A Multiobjective Model for a Multilevel Blood Supply Chain to Improve the Attractiveness of Blood Centers during the COVID-19 Pandemic

Abstract

Failure to control crisis conditions leads to irreparable damage to many supply chains around the world, including blood supply chains (BSCs) as critical networks in the health system. Consequently, it significantly reduces the supply of blood and its products, as vital materials, and exerts detrimental effects on the activities of blood organizations and facilities as well as the health of individuals in society. In the present study, the proposed model seeks to simultaneously minimize the operating costs and the shortage of blood products with the aim of improving the attractiveness of blood centers during the COVID-19 pandemic. Accordingly, by optimizing the overall cost and the attractiveness of blood donation centers, an attractive efficient environment is provided. It can help to remove barriers to blood donation and improve blood health. To this end, the model takes certain strategies into account for the proper establishment of new local blood collection centers (BCCs) and mobile BCCs. It also arranges suitable transportation vehicles for the efficient transfer of blood products to the provincial centers of the candidate country and sets various incentive policies for blood donation. In order to minimize the costs of the entire supply chain network and maximize the attractiveness of the BCCs, a two-objective mathematical model is developed. It produces Pareto solutions using the ε-constraint method. Finally, the efficiency of the proposed approach and the sensitivity of the corresponding parameters are analyzed through a practical case study.

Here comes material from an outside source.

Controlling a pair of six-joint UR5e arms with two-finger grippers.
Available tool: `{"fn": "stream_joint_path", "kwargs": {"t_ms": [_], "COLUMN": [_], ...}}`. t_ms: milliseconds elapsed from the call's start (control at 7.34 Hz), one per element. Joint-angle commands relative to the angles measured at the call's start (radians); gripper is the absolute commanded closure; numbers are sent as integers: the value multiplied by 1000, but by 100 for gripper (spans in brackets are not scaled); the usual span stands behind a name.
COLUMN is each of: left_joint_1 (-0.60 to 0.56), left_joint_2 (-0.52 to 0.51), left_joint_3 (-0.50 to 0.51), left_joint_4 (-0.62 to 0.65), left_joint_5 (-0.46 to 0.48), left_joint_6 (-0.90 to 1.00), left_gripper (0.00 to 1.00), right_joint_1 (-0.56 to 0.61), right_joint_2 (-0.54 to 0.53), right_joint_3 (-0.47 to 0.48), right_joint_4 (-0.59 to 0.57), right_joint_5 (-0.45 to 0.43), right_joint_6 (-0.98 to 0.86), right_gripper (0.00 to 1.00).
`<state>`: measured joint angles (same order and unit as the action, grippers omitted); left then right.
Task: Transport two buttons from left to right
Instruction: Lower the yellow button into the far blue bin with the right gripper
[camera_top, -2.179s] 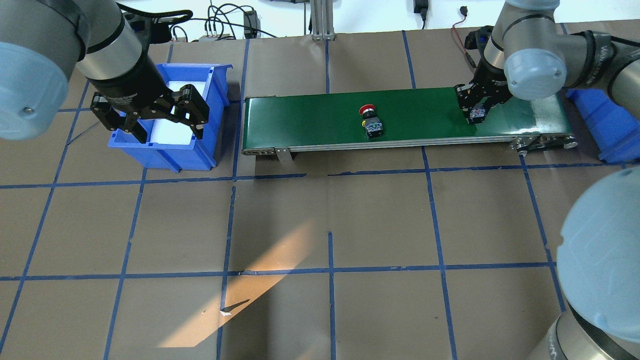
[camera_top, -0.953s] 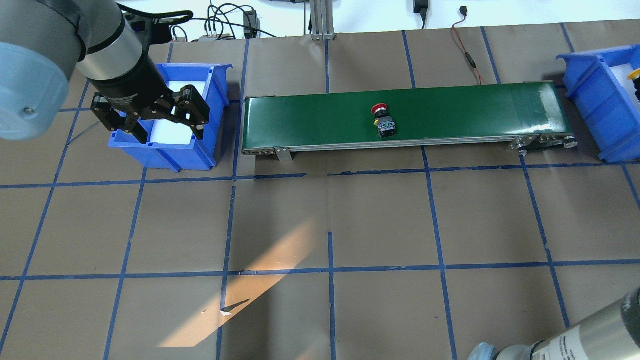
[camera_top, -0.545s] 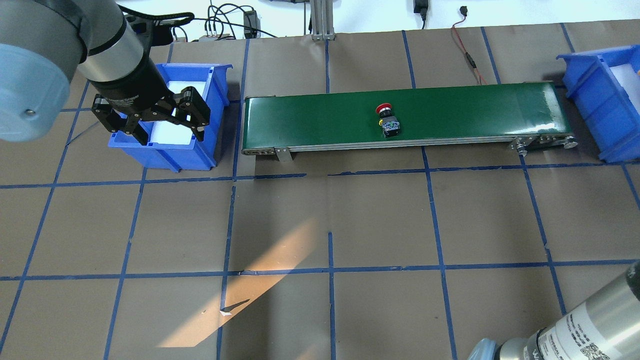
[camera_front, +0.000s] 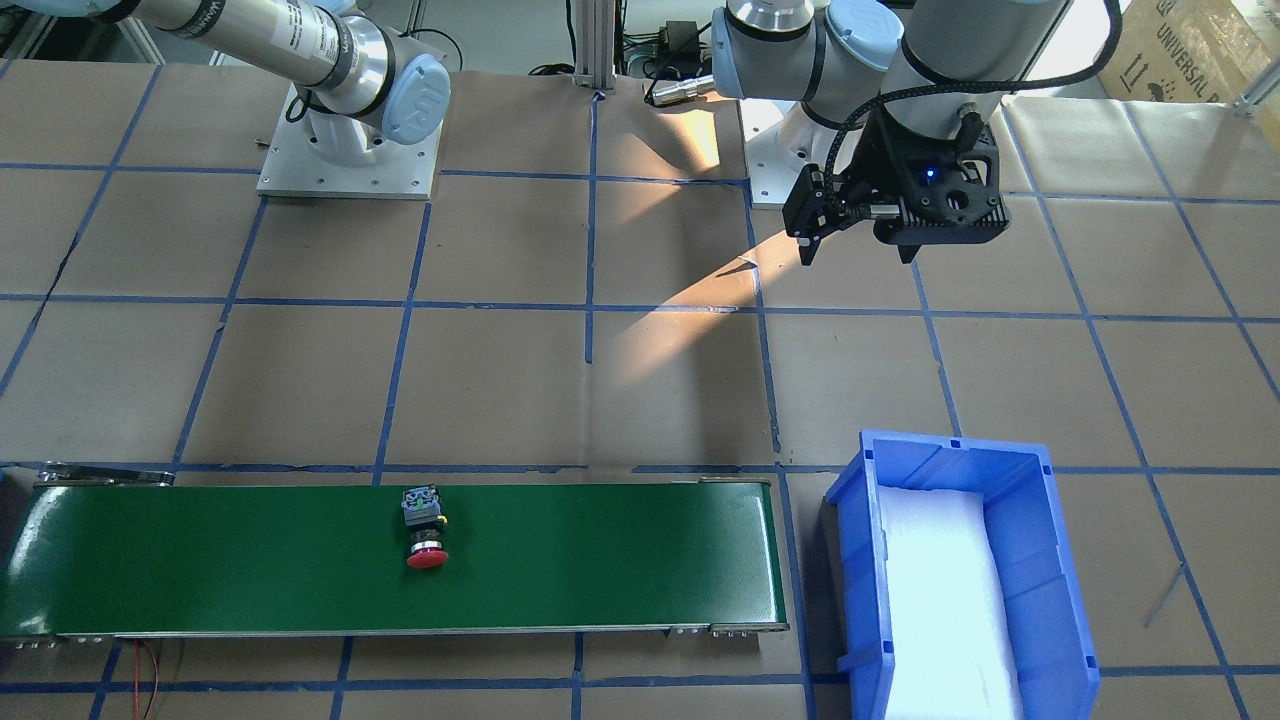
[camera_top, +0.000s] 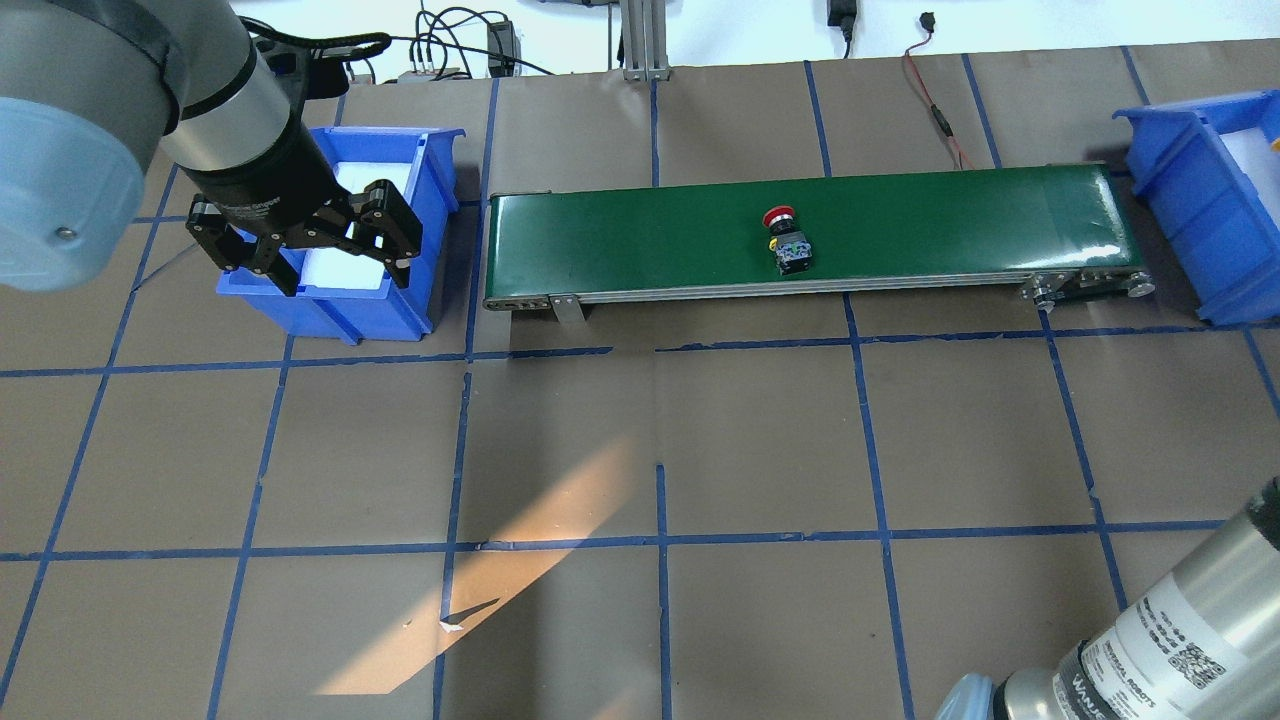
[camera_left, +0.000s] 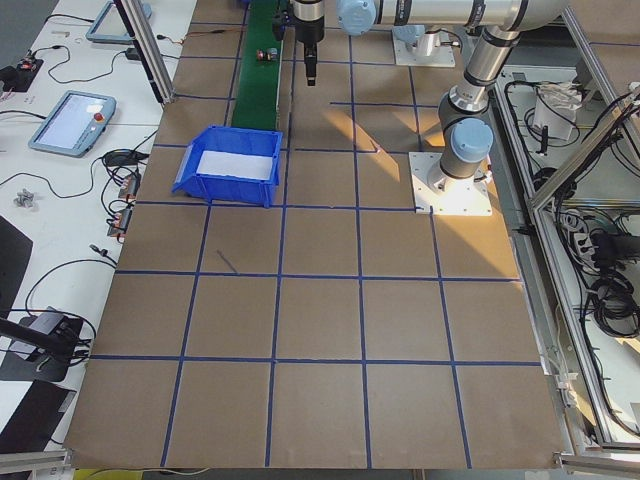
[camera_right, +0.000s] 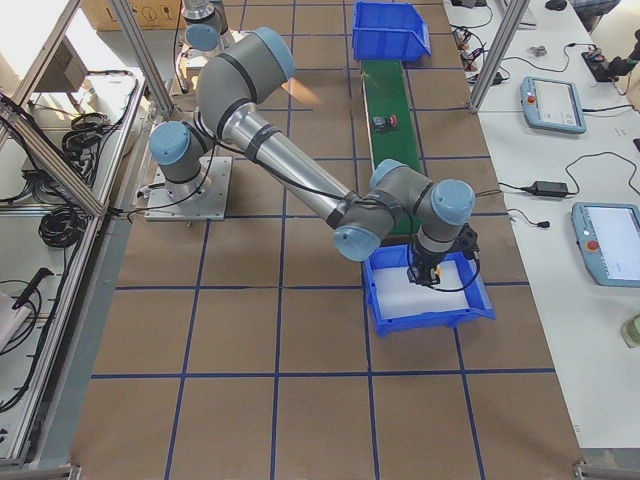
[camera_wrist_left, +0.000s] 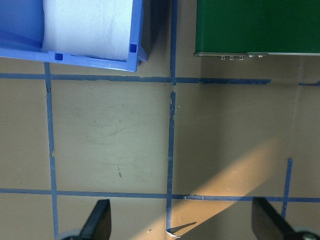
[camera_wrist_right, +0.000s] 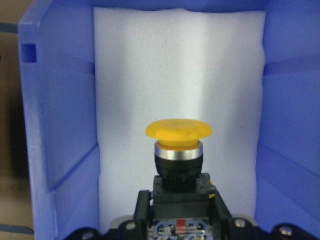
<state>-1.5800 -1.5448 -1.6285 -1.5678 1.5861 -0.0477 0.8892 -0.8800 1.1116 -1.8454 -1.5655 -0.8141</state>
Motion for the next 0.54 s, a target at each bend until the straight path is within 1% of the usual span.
{"fn": "stream_joint_path", "kwargs": {"t_ms": [0,136,272,409], "left_joint_1": [0,0,0,0], "left_joint_2": [0,0,2,0], "left_joint_3": [-1,-1,-1,-1], "left_joint_4": [0,0,0,0], "left_joint_5": [0,0,2,0], "left_joint_6": [0,0,0,0], "left_gripper": [0,0,0,0], "right_joint_1": [-1,-1,0,8], "right_joint_2": [0,-8,-22,-60], "right_joint_3": [2,2,1,7], "right_joint_4": [3,5,27,70], "right_joint_5": [18,18,19,21], "right_joint_6": [9,7,9,25], "right_gripper": [0,0,0,0]}}
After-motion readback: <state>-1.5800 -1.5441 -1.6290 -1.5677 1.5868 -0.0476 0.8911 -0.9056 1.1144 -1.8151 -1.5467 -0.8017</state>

The obtained results represent that a growth in the attractiveness of blood centers induces a raise in the number of donors, and, consequently, the amount of the donated blood grows. This depends on more investment at all levels of the supply chain, including collection, production, storage, and transportation. Moreover, the performance and attractiveness of a BSC can be enhanced significantly if the number of collection centers and the amount of blood sent from the receiving centers to the demand nodes are increased.